* [EXERCISE] Return the lines below exactly, from the first one through the line that has "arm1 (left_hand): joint". Leave out everything after it.

——

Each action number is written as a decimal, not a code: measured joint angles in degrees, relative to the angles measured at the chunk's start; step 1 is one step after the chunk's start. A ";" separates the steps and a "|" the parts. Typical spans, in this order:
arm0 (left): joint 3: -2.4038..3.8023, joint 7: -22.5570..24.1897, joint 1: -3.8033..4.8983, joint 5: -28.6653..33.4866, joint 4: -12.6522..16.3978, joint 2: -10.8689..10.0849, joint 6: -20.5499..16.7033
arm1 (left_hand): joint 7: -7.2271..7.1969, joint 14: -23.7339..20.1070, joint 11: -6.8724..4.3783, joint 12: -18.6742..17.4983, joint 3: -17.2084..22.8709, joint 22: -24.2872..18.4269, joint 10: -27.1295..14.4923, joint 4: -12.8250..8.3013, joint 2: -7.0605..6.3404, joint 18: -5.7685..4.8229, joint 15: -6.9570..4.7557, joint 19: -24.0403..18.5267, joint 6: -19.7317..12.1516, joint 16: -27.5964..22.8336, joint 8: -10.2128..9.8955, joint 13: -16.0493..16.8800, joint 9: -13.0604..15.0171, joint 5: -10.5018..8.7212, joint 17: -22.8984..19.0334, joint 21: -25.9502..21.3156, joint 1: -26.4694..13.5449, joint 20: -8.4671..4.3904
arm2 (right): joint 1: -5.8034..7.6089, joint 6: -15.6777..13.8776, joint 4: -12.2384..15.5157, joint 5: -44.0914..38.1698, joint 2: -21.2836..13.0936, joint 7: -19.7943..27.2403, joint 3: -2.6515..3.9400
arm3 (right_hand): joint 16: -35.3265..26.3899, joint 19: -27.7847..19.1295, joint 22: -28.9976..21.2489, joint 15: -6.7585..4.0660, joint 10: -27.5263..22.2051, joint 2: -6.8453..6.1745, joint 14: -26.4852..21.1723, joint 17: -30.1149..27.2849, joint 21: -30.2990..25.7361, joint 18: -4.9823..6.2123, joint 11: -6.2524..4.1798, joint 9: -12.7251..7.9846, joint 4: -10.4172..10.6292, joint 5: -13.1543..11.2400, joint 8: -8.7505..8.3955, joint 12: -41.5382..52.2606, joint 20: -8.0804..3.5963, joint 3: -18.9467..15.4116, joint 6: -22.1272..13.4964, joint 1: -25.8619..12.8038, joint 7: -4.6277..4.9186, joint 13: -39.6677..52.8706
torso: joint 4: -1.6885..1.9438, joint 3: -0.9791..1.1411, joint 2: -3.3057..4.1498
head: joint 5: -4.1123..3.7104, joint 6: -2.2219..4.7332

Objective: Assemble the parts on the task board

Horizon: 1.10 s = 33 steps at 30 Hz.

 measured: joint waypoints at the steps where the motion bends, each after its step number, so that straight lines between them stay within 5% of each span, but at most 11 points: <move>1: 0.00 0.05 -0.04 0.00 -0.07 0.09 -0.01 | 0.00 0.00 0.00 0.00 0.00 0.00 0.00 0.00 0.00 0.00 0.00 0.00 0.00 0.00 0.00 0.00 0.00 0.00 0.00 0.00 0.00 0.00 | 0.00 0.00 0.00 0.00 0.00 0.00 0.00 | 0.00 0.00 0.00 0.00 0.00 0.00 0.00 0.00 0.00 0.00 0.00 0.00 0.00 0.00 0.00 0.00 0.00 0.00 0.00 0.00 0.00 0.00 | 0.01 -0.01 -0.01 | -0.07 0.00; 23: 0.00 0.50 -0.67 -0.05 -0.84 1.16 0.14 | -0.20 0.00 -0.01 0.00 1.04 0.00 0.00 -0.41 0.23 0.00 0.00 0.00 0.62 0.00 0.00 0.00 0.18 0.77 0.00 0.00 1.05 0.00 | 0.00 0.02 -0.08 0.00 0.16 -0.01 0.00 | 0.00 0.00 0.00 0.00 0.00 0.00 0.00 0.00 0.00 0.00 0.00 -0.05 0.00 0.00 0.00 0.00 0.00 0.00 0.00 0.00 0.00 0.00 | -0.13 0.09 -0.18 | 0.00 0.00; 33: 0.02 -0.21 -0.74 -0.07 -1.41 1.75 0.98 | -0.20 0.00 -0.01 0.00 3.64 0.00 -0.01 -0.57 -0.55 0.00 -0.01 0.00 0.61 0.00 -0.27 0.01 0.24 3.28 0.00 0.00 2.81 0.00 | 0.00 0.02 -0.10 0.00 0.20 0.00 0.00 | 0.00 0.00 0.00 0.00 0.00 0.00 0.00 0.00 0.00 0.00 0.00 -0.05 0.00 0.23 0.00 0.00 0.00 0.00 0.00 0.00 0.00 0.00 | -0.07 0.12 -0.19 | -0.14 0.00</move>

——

* [EXERCISE SOLUTION]
Each action number is written as a decimal, not a code: measured joint angles in degrees, relative to the angles measured at the chunk's start; step 1 is one step after the chunk's start. A ";" separates the steps and a "|" the parts. Typical spans, in this order:
arm0 (left): joint 3: -2.4038..3.8023, joint 7: -22.5570..24.1897, joint 1: -3.8033..4.8983, joint 5: -28.6653..33.4866, joint 4: -12.6522..16.3978, joint 2: -10.8689..10.0849, joint 6: -20.5499..16.7033
arm1 (left_hand): joint 7: -7.2271..7.1969, joint 14: -23.7339..20.1070, joint 11: -6.8724..4.3783, joint 12: -18.6742..17.4983, joint 3: -17.2084..22.8709, joint 22: -24.2872..18.4269, joint 10: -27.1295..14.4923, joint 4: -12.8250..8.3013, joint 2: -7.0605..6.3404, joint 18: -5.7685..4.8229, joint 15: -6.9570..4.7557, joint 19: -24.0403..18.5267, joint 6: -19.7317..12.1516, joint 16: -27.5964..22.8336, joint 8: -10.2128..9.8955, joint 13: -16.0493..16.8800, joint 9: -13.0604..15.0171, joint 5: -10.5018..8.7212, joint 17: -22.8984..19.0334, joint 21: -25.9502..21.3156, joint 1: -26.4694..13.5449, joint 20: -8.4671..4.3904

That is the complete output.